The need for retreatment after URS for renal calculi increases with stone size. Karakoyunlu and colleagues [16] performed a single-center RCT comparing PCNL (n = 30) to staged URS (n = 30) for >2 cm renal pelvic stones (mean stone size 27 mm for URS and 26 mm for PCNL). Repeat URS was performed until patients were left with no RF or with RFs ≤ 4 mm. PCNL was performed only once. URS patients underwent a mean of 1.83 sessions per patient (one session in 9 patients, two sessions in 17 patients, and three sessions in 4 patients) and also required a mean of 2 weeks of treatment time to become stone-free. SFR was statistically comparable between the two treatment modalities despite lower SFR for URS (67% for URS and 87% for PCNL, p = 0.067), and therefore the authors concluded that if patients are willing to accept longer overall treatment and operative times and a greater number of procedures , then staged URS is an effective and safe modality.
Bilateral Stones
Bilateral stones occur frequently, and many patients desire same-session bilateral treatment to prevent future stone events. Neither Guideline specifically endorses nonurgent, simultaneous, bilateral treatment of renal calculi, although there are substantial published data addressing bilateral URS. Review of the CROES global URS registry identified 2153 patients treated for multiple renal and/or ureteral calculi, of whom 1880 (87.3%) and 273 (12.7%) underwent unilateral and same-session bilateral URS, respectively [33]. Although there was no significant difference in complication rates between unilateral and bilateral URS groups, univariate analysis demonstrated lower SFRs (OR 0.7, 95% CI 0.49–1.00, p = 0.048), higher re-treatment rates (OR 1.52, 95% CI 1.13–2.05, p = 0.006), and longer operative times (OR 1.41, 95% CI 1.11–1.80, p = 0.005) for same-session bilateral URS compared to unilateral URS.
Ingimarsson and associates [34] identified 113 patients who underwent 117 bilateral same-session URS for renal and/or ureteral calculi.
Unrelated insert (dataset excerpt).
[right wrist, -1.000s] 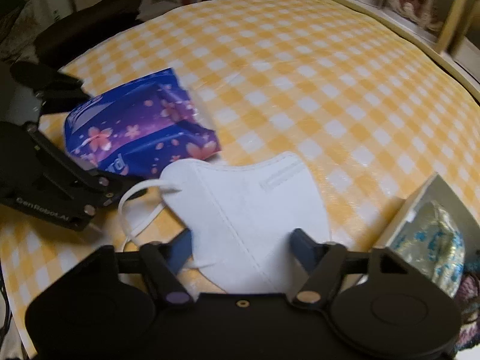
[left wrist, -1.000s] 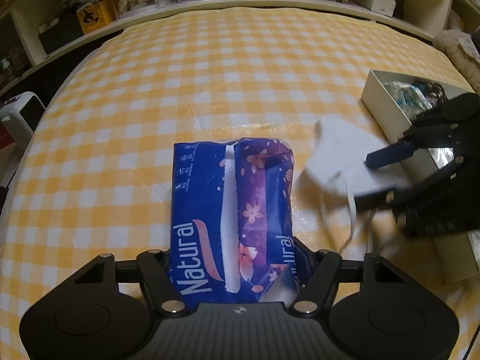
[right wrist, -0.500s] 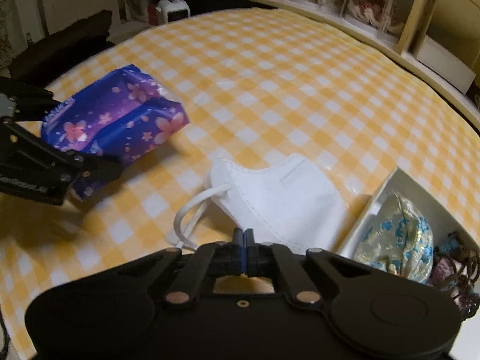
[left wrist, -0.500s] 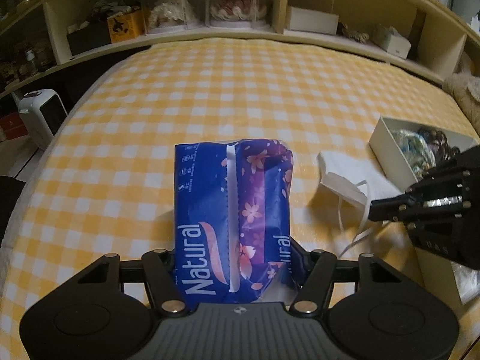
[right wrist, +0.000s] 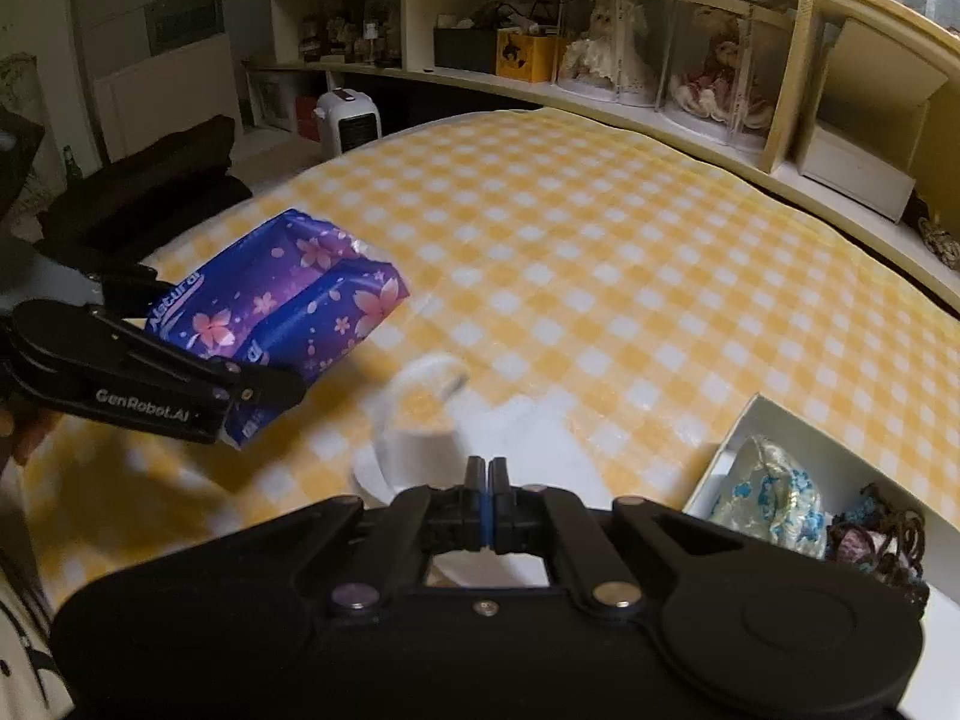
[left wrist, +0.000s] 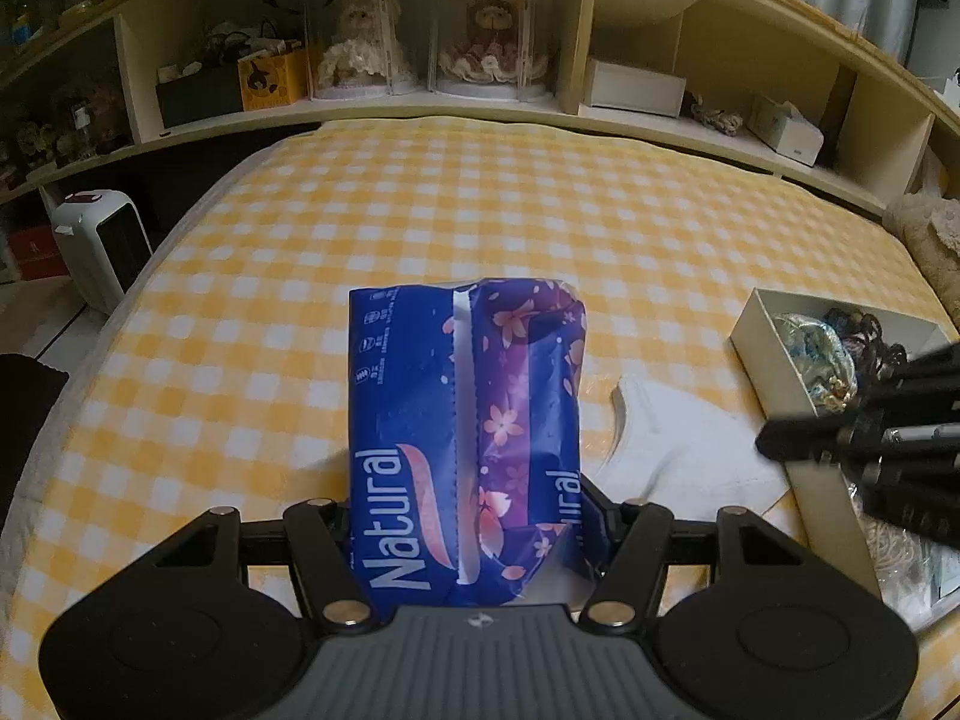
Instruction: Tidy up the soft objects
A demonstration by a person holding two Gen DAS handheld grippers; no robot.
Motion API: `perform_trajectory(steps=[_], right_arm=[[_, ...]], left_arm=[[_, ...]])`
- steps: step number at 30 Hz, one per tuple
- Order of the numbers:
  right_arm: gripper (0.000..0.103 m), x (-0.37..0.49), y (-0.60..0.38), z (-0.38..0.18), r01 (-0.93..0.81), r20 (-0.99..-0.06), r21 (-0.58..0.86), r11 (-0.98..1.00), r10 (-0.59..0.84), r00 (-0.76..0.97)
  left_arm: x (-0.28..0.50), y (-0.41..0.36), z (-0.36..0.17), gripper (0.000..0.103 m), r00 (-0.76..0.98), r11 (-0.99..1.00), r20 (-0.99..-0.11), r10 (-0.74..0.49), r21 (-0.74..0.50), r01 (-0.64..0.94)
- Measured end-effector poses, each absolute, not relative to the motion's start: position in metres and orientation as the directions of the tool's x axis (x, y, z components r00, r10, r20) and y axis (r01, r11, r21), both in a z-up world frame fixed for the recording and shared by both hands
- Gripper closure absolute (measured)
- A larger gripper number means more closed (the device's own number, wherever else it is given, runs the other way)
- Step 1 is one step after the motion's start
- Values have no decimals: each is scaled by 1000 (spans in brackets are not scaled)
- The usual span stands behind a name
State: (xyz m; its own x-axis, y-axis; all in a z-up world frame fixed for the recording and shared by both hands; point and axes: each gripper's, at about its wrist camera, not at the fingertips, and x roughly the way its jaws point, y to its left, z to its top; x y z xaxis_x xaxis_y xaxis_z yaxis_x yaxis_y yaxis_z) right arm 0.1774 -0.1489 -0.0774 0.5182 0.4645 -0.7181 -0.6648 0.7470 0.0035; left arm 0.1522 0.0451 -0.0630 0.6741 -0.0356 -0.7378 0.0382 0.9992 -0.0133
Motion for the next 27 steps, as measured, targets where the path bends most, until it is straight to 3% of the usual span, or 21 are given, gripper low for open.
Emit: perform_trajectory(steps=[4,6,7,8,16,21,25,27], right_arm=[[101,172,-142,-87,-719,-758,21,695,480,441],[70,169,-134,-96,-754,-772,-35,656,461,436],[37,169,-129,-101,-772,-770,-98,628,443,459],[21,171,-125,-106,-781,-770,-146,607,426,475],[16,228,-111,-127,-847,-873,-142,511,338,351],[4,257,-109,-139,-846,-911,-10,534,344,227],[4,260,-109,-141,-852,-917,-2,524,339,211],[9,259,-109,-139,-854,-916,-2,520,341,210]], left_arm=[[146,49,-55,40,682,999,-730,-39,-16,40],[145,45,-54,40,687,999,-725,-41,-16,42],[144,46,-52,40,690,999,-723,-42,-16,44],[141,46,-49,40,694,999,-719,-45,-18,46],[159,43,-62,40,672,998,-737,-69,-42,57],[164,47,-67,40,658,995,-747,-95,-72,63],[169,50,-70,40,650,994,-752,-108,-89,62],[171,50,-71,40,648,993,-753,-113,-95,64]])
SFR assessed by KUB/US at 6 weeks was 91%. Ureteral injuries occurred in 2.1% of renal units (5/234), of which 3 were superficial (grade I) and 1 each were grade II and grade III, all of which were managed with stent placement for 2 weeks. Short-term complications were largely Clavien-Dindo I–II (n = 15) and the remainder were Clavien-Dindo III (n = 4). At 6 weeks follow-up, no patients demonstrated evidence of stricture, new-onset hydronephrosis , or significant change in creatinine from baseline. Of note, 11% of patients required immediate, unplanned admission after surgery, and another 12% were seen in the emergency department within 30 days of the procedure with pain, fever, or other symptoms. An additional 19% of patients called with stent pain or renal colic post-stent removal. The authors admit these numbers may indicate a higher rate of discomfort after bilateral same-session URS than after unilateral URS. Indeed, in a retrospective study of 1798 patients undergoing URS, Tan and co-workers [35] found on multivariate analysis that bilateral URS was one of the factors associated with a higher likelihood of unplanned admission (OR 2.88, 95% CI 1.19–6.99, p = 0.019).